* TASK STATEMENT: What is needed is the number of lines below that contain the word "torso", with no other output.

* THE DATA:

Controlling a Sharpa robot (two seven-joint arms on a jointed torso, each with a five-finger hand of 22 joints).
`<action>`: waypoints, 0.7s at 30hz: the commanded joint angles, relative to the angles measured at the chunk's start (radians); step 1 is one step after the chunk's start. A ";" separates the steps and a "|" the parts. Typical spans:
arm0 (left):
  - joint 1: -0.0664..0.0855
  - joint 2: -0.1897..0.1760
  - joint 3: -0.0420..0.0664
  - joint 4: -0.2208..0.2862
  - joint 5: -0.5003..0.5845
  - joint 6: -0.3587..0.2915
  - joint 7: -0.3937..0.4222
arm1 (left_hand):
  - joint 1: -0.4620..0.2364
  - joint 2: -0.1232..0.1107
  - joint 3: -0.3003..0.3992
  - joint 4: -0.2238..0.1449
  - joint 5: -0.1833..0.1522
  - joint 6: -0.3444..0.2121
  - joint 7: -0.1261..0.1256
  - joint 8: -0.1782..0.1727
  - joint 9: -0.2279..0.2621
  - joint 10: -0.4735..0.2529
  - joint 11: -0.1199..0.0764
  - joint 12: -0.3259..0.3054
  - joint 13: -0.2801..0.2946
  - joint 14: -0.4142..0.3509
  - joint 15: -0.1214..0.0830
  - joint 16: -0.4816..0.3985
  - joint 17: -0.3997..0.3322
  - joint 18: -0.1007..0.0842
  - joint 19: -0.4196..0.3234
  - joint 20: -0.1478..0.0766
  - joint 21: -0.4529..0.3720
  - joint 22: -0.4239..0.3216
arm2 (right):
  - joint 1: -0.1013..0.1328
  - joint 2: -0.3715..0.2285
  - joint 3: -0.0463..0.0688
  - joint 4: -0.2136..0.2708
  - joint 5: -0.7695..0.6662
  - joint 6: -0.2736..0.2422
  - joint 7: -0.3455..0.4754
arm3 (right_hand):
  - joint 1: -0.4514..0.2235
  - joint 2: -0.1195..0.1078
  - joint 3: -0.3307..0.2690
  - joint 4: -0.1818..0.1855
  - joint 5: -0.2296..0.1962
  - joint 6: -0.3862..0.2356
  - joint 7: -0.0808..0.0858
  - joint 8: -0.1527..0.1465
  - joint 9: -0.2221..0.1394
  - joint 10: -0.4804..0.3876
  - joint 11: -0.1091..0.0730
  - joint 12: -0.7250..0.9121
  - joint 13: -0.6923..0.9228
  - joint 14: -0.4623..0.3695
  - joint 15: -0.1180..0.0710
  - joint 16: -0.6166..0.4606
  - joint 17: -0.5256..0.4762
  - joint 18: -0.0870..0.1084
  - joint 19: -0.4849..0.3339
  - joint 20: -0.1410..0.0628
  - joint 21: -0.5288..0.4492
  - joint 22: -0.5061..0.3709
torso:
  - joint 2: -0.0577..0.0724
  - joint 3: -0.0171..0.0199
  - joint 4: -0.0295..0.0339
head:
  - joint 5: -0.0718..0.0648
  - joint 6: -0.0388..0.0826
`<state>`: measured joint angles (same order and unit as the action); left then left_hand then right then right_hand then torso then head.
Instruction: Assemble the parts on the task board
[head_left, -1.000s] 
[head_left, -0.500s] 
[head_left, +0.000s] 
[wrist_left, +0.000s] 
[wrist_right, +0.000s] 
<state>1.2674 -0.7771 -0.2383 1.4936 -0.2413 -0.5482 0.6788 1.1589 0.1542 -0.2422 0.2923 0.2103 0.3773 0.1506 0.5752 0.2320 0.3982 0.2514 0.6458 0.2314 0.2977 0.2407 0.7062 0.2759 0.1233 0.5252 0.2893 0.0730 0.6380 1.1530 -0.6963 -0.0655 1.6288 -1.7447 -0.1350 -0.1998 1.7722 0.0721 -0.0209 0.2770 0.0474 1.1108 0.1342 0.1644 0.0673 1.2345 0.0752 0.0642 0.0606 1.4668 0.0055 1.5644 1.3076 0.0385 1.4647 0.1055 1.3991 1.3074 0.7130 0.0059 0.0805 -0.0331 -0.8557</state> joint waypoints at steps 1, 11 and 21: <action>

* RESULT: 3